▸ DATASET EXTRACT:

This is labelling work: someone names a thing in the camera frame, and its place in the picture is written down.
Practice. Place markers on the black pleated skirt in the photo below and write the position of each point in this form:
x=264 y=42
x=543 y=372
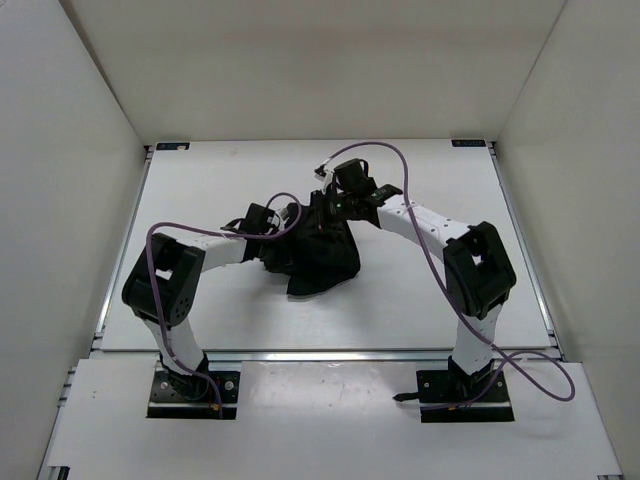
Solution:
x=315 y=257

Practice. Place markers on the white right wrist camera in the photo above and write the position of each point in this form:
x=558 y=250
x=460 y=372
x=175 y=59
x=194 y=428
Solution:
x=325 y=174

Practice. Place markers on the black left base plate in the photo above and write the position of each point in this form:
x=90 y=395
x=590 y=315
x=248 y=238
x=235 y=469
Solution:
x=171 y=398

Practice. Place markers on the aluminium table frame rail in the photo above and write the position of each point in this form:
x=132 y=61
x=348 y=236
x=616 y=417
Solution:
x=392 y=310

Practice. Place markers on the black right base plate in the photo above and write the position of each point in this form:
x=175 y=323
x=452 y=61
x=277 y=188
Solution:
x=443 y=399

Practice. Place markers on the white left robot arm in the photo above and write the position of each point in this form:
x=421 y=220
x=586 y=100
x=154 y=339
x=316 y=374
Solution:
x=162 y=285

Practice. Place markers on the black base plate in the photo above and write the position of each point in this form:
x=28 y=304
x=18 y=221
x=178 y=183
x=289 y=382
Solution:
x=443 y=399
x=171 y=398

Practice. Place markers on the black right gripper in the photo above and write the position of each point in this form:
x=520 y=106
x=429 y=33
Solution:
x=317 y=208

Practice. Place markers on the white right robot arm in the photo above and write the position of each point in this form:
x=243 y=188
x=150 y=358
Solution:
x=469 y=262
==
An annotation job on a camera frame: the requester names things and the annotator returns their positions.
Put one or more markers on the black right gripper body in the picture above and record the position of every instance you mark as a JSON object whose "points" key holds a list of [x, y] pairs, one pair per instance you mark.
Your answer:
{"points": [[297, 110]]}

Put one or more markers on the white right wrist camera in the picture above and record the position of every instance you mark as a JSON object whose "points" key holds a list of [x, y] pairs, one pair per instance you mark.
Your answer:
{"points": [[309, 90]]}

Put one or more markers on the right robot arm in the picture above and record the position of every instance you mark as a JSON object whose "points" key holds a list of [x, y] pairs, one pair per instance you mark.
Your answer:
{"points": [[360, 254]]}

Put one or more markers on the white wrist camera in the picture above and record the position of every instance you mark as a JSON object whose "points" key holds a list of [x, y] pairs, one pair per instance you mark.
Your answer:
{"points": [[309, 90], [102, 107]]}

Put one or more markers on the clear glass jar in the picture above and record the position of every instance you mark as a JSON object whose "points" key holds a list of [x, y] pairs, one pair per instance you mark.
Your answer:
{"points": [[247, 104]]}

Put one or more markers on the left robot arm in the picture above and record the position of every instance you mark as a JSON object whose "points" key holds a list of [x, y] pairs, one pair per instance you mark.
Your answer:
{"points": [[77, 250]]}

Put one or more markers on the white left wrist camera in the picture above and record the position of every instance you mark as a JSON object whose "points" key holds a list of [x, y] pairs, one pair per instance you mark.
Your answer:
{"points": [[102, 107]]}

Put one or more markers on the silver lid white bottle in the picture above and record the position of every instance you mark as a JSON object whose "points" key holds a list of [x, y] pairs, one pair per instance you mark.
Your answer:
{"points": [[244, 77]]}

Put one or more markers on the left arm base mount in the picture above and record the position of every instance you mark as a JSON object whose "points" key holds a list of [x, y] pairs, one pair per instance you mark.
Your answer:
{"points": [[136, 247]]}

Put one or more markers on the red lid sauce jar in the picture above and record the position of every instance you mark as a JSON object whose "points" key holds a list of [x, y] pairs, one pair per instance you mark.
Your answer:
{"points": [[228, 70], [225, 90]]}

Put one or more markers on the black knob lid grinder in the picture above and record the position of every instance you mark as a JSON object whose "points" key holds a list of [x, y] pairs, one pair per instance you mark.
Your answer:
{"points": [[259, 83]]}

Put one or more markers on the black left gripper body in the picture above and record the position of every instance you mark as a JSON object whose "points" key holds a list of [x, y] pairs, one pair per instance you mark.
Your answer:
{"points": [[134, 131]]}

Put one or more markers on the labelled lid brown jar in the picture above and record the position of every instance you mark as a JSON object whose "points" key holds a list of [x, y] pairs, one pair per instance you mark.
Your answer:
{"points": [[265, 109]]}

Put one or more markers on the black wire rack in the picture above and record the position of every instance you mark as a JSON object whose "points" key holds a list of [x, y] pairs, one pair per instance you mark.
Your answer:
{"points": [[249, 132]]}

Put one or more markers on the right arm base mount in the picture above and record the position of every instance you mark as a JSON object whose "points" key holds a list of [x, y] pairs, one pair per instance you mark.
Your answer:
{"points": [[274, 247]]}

▸ REQUIRED WORK: Show each line of the material above where "wrist" occurs.

▸ ANSWER:
Practice. Place markers on the white right wrist camera in the photo above and write the position of each point in this form:
Put one or more markers on the white right wrist camera in the picture above and record the position of every instance you mark as a JSON object whose "points" key holds a list of [x, y] pairs, one pair per instance you mark.
Put one or more markers on the white wrist camera in the picture above and record the position of every instance you mark as a JSON object whose "points" key holds a list of [x, y] pairs, one pair per instance you mark.
Put one or more markers on the white left wrist camera in the picture above and record the position of every instance you mark as a JSON object whose "points" key holds a list of [x, y] pairs, one pair per instance you mark.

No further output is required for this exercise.